Your task :: Copy out each line below verbatim, skipping any picture.

Data ::
*** Begin section ***

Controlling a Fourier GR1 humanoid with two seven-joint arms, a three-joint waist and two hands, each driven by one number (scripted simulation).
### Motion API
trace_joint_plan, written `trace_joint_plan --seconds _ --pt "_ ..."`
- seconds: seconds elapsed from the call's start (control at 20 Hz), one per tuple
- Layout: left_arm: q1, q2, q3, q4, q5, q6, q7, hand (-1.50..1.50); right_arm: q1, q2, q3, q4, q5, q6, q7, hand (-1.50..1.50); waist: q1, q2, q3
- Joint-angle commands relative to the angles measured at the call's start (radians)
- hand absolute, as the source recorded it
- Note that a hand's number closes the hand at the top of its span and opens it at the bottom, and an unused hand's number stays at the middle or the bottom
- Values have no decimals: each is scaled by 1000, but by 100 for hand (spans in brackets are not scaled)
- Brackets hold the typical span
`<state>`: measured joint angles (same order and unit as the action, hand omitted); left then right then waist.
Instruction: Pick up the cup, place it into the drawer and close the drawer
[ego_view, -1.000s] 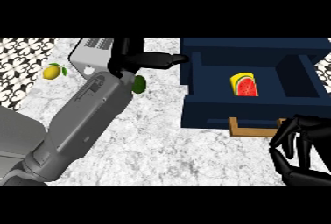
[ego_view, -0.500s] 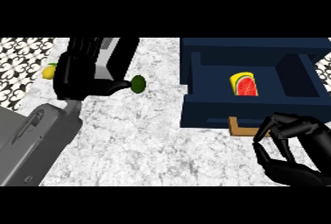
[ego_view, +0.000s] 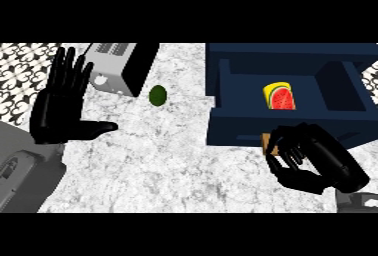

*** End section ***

Answer to this problem ::
Controlling a Fourier GR1 humanoid with two seven-joint arms, a three-joint waist and two hands, each driven by one number (scripted simulation).
### Motion API
trace_joint_plan, written `trace_joint_plan --seconds _ --pt "_ ..."`
- seconds: seconds elapsed from the call's start (control at 20 Hz), one per tuple
- Layout: left_arm: q1, q2, q3, q4, q5, q6, q7, hand (-1.50..1.50); right_arm: q1, q2, q3, q4, q5, q6, q7, hand (-1.50..1.50); waist: q1, q2, q3
- Joint-angle commands relative to the angles measured at the call's start (radians)
- hand absolute, as the source recorded it
- Note that a hand's number closes the hand at the top of its span and opens it at the bottom, and an unused hand's number stays at the middle or the bottom
- Values have no decimals: each is scaled by 1000, but by 100 for hand (spans in brackets are not scaled)
- Brackets hold the typical span
`<state>`: measured joint angles (same order and unit as the action, hand omitted); left then right then waist.
Instruction: Pick up the cup, place it into the drawer and close the drawer
[ego_view, -1.000s] 
[ego_view, -0.500s] 
[ego_view, +0.000s] 

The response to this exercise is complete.